300:RISE OF AN EMPIRE The action epic begun in 300 continues in a new chapter in which a Greek general attempts to unite all the states of Greece against the invading Persian navy. Based on Frank Miller’s graphic novel, Xerxes, the film stars Sullivan Stapleton and Eva Green, with Lena Headey reprising her role as the Queen of Sparta, and Rodrigo Santoro returning as Persian god-king Xerxes. Noam Murro directs. (R) 103 minutes. Starts Friday.

TIM’S VERMEER Reviewed this issue. (PG-13) 80 minutes. (★★★1/2)—Lisa Jensen. Starts Friday.

Film Events

SPECIAL EVEN THIS WEEK: THE NINTH ANNUAL SECRET FILM FESTIVAL Get out your blankeys and bunny slippers and prepare to settle in for the duration for the ninth installment of this popular cult event, the best 12-hour film festival in town.
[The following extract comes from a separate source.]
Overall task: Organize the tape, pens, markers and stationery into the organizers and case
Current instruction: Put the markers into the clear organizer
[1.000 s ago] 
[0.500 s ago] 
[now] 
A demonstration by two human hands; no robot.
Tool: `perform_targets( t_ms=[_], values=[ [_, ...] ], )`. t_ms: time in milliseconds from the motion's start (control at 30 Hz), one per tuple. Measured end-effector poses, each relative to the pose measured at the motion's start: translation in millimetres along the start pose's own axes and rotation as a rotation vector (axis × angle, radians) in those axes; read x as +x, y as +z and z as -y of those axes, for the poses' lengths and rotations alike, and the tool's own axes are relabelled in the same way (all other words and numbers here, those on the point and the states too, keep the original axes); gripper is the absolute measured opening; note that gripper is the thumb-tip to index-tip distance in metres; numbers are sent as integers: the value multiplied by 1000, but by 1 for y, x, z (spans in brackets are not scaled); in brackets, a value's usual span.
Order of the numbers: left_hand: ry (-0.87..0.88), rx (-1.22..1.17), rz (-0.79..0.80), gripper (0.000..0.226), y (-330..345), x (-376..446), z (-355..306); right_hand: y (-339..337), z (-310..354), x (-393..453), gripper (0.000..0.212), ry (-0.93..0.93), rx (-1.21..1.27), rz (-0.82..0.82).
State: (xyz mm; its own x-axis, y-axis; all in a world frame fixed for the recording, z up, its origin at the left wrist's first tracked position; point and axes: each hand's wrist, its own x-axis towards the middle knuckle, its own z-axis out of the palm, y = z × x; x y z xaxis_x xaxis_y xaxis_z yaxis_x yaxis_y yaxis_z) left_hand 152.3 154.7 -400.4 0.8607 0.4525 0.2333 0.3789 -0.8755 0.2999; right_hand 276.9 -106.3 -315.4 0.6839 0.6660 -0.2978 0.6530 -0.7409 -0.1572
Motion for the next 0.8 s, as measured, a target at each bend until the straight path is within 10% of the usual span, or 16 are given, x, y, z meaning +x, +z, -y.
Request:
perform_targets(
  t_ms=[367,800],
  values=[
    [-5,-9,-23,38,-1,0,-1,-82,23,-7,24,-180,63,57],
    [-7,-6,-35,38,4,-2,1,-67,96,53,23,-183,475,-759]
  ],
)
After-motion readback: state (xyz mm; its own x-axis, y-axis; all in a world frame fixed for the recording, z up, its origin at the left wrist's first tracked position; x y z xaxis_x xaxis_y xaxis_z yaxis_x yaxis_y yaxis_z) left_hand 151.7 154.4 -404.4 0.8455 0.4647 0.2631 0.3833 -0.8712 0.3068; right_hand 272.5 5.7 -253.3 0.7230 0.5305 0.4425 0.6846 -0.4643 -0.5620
The concession stand is open all night as five fabulous films never before seen in Santa Cruz, hand picked by the crackerjack Del Mar selection committee, unspool for your eyes only before their official release dates. Actual film titles cannot be named (that’s why they’re secret!), but previous SFF premieres have included MirrorMask, Lars And The Real Girl, Let The Right One In, and The Darjeeling Limited. Don’t be the last kid on the block to see the coolest new movies of the season. Get in line now. $15 gets you access to all the films. At the Del Mar, Saturday (March 8) midnight to Sunday (March 9), noon.
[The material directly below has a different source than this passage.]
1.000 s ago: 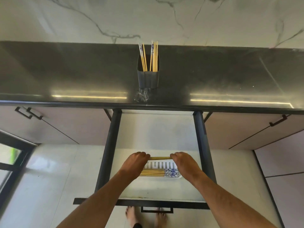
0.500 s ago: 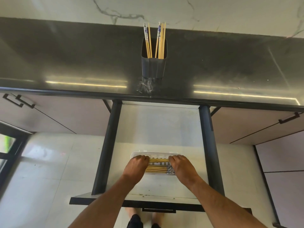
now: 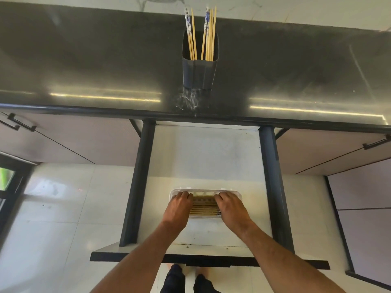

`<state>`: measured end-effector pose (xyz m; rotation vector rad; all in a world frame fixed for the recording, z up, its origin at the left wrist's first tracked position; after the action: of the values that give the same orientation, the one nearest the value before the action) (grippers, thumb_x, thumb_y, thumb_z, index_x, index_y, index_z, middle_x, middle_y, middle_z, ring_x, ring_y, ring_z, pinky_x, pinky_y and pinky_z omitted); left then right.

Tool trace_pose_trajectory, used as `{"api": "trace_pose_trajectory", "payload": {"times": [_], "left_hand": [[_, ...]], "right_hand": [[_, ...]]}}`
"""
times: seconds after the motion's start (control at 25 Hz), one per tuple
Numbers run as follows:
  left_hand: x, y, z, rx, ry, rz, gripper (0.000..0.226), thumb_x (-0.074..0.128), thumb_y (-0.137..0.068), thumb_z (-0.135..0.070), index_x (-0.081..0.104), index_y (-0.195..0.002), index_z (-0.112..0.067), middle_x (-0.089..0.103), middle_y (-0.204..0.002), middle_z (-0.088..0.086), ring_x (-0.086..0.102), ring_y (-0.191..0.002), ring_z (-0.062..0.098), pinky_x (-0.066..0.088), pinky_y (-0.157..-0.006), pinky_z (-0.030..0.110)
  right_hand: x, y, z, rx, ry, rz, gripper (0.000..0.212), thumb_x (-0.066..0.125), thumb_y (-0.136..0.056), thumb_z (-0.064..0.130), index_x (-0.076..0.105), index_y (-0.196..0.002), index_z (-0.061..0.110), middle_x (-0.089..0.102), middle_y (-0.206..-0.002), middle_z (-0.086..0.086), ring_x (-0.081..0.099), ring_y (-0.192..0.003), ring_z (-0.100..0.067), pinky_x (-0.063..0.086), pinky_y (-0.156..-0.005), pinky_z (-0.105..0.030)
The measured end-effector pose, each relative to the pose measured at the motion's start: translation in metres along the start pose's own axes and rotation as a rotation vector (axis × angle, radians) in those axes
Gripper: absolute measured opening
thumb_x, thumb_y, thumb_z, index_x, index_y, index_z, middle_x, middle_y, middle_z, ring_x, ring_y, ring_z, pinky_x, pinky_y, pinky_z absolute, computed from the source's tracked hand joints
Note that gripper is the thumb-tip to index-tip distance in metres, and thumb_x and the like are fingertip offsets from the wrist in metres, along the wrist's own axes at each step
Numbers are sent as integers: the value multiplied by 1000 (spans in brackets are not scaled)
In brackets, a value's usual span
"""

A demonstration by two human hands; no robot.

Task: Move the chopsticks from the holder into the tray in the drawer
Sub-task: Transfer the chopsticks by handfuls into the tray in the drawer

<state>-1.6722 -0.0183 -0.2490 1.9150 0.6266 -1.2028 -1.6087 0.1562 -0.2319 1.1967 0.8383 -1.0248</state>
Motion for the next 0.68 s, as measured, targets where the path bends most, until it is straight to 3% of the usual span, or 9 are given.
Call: {"api": "trace_pose_trajectory", "payload": {"times": [0.36, 0.68], "left_hand": [[-4, -1, 4, -14, -34, -5, 36, 82, -79, -7, 71, -113, -15, 65, -114, 2, 60, -103, 18, 55, -93, 29], [-3, 2, 5, -18, 43, -55, 43, 78, -86, -8, 63, -126, -12, 63, -122, 7, 62, -106, 18, 58, -89, 27]], "right_hand": [[6, 0, -1, 59, -76, -26, 30, 56, -95, 4, 69, -121, 12, 64, -129, -7, 58, -119, -21, 50, -102, -32], [3, 4, 3, 64, -112, -75, 37, 57, -90, 0, 66, -124, 9, 67, -126, -8, 61, -117, -21, 49, -102, -31]]}}
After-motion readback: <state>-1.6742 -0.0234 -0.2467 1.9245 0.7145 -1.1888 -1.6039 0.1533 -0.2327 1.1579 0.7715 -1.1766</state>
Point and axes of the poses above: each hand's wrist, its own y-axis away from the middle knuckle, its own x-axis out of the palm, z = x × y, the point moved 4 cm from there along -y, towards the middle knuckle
SPECIAL EVENT THIS WEEK: THE GIRLS IN THE BAND As part of an ongoing Jazz On Film benefit series, the Nickelodeon teams up with Kuumbwa Jazz to present this screening of Judy Chaikin’s 2011 documentary about pioneering female musicians from the 1930s, on, who battled racism, sexism, and every other kind of obstacles to play jazz in the popular big bands of the day. (Not rated) 81 minutes. The film screens on Saturday, March 8 (International Women’s Day), at the Nickelodeon, one show only, 4:30 p.m. Proceeds will benefit Rising International, a locally-based non-profit that provides work and income for women worldwide. Admission is $7.50 at the box office, or visit thenick.com.

CONTINUING SERIES: MIDNIGHTS @ THE DEL MAR Eclectic movies for wild & crazy tastes plus great prizes and buckets of fun for only $6.50. This week: HOWL’S MOVING CASTLE  Japanese anime legend Hayao Miyazaki directs this 2005 magical fable. (PG) 110 minutes. Fri-Sat midnight only. At the Del Mar.
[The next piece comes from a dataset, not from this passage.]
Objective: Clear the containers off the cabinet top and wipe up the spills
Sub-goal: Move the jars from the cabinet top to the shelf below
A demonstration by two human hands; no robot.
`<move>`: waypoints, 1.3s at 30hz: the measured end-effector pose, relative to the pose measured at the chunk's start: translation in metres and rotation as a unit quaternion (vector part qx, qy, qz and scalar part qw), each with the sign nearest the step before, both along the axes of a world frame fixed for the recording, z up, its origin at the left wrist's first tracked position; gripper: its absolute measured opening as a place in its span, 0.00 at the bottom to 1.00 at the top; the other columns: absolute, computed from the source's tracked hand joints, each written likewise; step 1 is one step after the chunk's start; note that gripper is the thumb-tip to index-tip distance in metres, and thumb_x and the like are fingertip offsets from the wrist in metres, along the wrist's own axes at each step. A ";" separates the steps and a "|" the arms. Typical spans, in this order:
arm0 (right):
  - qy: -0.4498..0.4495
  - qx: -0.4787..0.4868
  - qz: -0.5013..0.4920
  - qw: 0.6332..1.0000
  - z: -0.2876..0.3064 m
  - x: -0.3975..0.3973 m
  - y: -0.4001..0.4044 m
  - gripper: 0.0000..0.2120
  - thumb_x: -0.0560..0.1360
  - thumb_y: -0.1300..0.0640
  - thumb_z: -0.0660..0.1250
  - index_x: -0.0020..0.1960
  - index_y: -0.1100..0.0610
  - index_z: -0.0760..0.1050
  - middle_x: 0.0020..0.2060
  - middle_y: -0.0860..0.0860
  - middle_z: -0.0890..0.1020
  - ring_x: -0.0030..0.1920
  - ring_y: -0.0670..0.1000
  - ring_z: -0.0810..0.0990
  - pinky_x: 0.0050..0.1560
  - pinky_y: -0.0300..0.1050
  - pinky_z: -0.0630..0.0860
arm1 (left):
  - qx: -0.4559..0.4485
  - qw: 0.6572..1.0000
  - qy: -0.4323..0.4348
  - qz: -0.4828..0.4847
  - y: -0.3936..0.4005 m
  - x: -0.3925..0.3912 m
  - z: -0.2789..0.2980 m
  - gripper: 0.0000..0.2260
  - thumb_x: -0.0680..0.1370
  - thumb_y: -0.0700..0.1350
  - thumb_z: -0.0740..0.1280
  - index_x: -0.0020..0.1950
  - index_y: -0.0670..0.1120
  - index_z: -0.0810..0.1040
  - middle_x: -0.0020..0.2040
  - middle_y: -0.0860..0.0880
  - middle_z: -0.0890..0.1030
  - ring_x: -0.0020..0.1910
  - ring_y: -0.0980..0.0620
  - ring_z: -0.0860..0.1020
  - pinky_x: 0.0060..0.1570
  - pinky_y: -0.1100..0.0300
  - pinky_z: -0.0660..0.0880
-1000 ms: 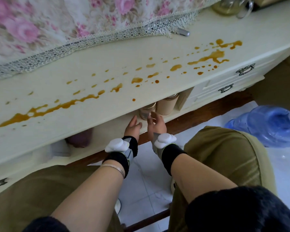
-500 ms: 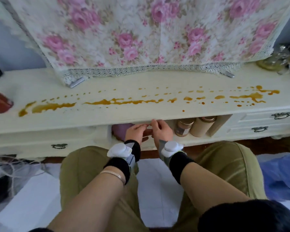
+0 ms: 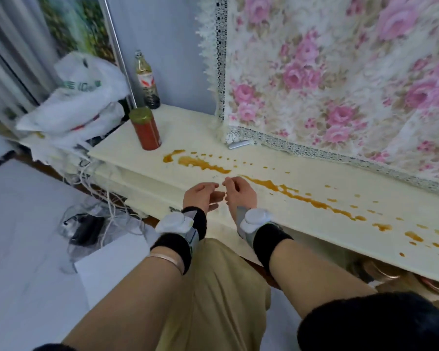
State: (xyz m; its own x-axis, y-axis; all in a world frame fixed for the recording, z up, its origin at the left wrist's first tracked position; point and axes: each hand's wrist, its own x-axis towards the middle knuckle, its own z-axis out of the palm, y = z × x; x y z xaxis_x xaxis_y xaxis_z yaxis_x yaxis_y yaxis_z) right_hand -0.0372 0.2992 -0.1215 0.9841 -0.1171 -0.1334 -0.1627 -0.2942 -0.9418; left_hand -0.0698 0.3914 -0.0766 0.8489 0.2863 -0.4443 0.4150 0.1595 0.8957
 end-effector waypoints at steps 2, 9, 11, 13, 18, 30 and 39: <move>-0.007 -0.002 0.028 1.000 0.005 0.017 0.027 0.10 0.78 0.45 0.60 0.46 0.50 0.76 0.42 0.50 0.82 0.43 0.55 0.81 0.46 0.49 0.78 | 0.000 1.000 -0.002 0.029 0.026 0.010 0.003 0.11 0.79 0.41 0.61 0.55 0.39 0.80 0.42 0.40 0.83 0.45 0.44 0.81 0.55 0.51 0.78; -0.034 -0.010 0.080 0.996 0.020 0.071 0.110 0.09 0.78 0.49 0.60 0.48 0.53 0.76 0.47 0.53 0.81 0.44 0.54 0.78 0.46 0.46 0.74 | 0.000 0.995 -0.033 0.096 0.099 0.054 0.014 0.07 0.78 0.41 0.62 0.48 0.42 0.80 0.43 0.41 0.82 0.46 0.45 0.80 0.53 0.52 0.77; -0.047 -0.023 0.102 0.993 0.022 0.086 0.128 0.12 0.79 0.50 0.59 0.53 0.55 0.77 0.50 0.53 0.81 0.47 0.54 0.77 0.47 0.45 0.72 | 0.005 0.993 -0.042 0.109 0.116 0.069 0.016 0.06 0.78 0.41 0.62 0.46 0.43 0.79 0.44 0.42 0.82 0.47 0.46 0.80 0.54 0.51 0.77; -0.059 -0.027 0.128 0.990 0.025 0.100 0.142 0.13 0.80 0.50 0.58 0.55 0.57 0.76 0.53 0.54 0.79 0.48 0.53 0.76 0.48 0.43 0.70 | 0.022 0.992 -0.045 0.120 0.134 0.084 0.017 0.06 0.76 0.41 0.63 0.45 0.46 0.80 0.45 0.43 0.82 0.49 0.47 0.79 0.53 0.52 0.76; -0.090 -0.022 0.126 0.988 0.022 0.136 0.183 0.18 0.80 0.49 0.59 0.67 0.56 0.71 0.62 0.56 0.73 0.57 0.57 0.78 0.60 0.54 0.74 | 0.086 0.982 -0.058 0.160 0.173 0.116 0.018 0.13 0.73 0.43 0.65 0.55 0.48 0.81 0.55 0.44 0.81 0.60 0.43 0.77 0.62 0.52 0.71; -0.008 0.019 0.124 0.992 0.026 0.220 0.257 0.33 0.79 0.39 0.56 0.79 0.51 0.50 0.77 0.54 0.59 0.75 0.56 0.61 0.73 0.54 0.59 | 0.130 0.981 -0.057 0.136 0.239 0.211 0.006 0.28 0.80 0.47 0.59 0.78 0.47 0.53 0.78 0.47 0.58 0.76 0.47 0.60 0.72 0.54 0.59; 0.005 0.035 0.151 0.988 0.023 0.224 0.265 0.22 0.78 0.42 0.59 0.63 0.56 0.69 0.60 0.57 0.77 0.59 0.60 0.77 0.63 0.57 0.71 | 0.098 0.988 -0.016 0.115 0.237 0.228 -0.001 0.21 0.80 0.50 0.57 0.72 0.46 0.66 0.71 0.43 0.70 0.69 0.43 0.70 0.71 0.47 0.66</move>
CONTINUING EVENT: LET’S TALK ABOUT THE MOVIES  Meets at the Del Mar mezzanine in downtown Santa Cruz at 7 pm and admission is free. Visit groups.google.com/group/LTATM.

Movie Times click here.

Now Playing

ABOUT LAST NIGHT This sort-of update of the old ’80s Brat Pack romcom stars Kevin Hart, Regina Hall, Michael Early, and Joy Bryant as two fledgling couples who go from bar to bed, and then have to decide how to construct real relationships. Steve Pink (Hot Tub Time Machine) directs. (R) 100 minutes. 

DALLAS BUYERS CLUB Golden Globe-winner Matthew McConaughey scores as a brash, profane antihero in the true story of Ron Woodroof. A coke-snorting, womanizing, blue-collar Texan, diagnosed as HIV-positive in the 1980s and given 30 days to live, he defied his death his sentence for years to become a pioneer in making “unapproved” drugs from out of the country available to his local AIDS community. Jean-Marc Vallée’s film unspools as a tale of bizarre alliances and unexpected heroism as pugnacious, yet affecting as its protagonist. Jared Leto won a Supporting Actor Golden Globe as a feisty transvestite who becomes Woodroof’s business partner. (R) 117 minutes. (★★★)—Lisa Jensen.

FROZEN This Nordic entry in the animated “Disney Princess” franchise (loosely inspired by Hans Christian Andersen’s The Snow Queen) delivers two princesses, one handsome prince, and a roguish, wisecracking commoner. How these couples do (or do not) match up is part of the fun in this  surprising scenario cooked by scriptwriter Jennifer Lee and her co-director Buck Jones. Oscar winner for Best Song (“Let It Go”) (PG) 108 minutes. (★★★)—Lisa Jensen.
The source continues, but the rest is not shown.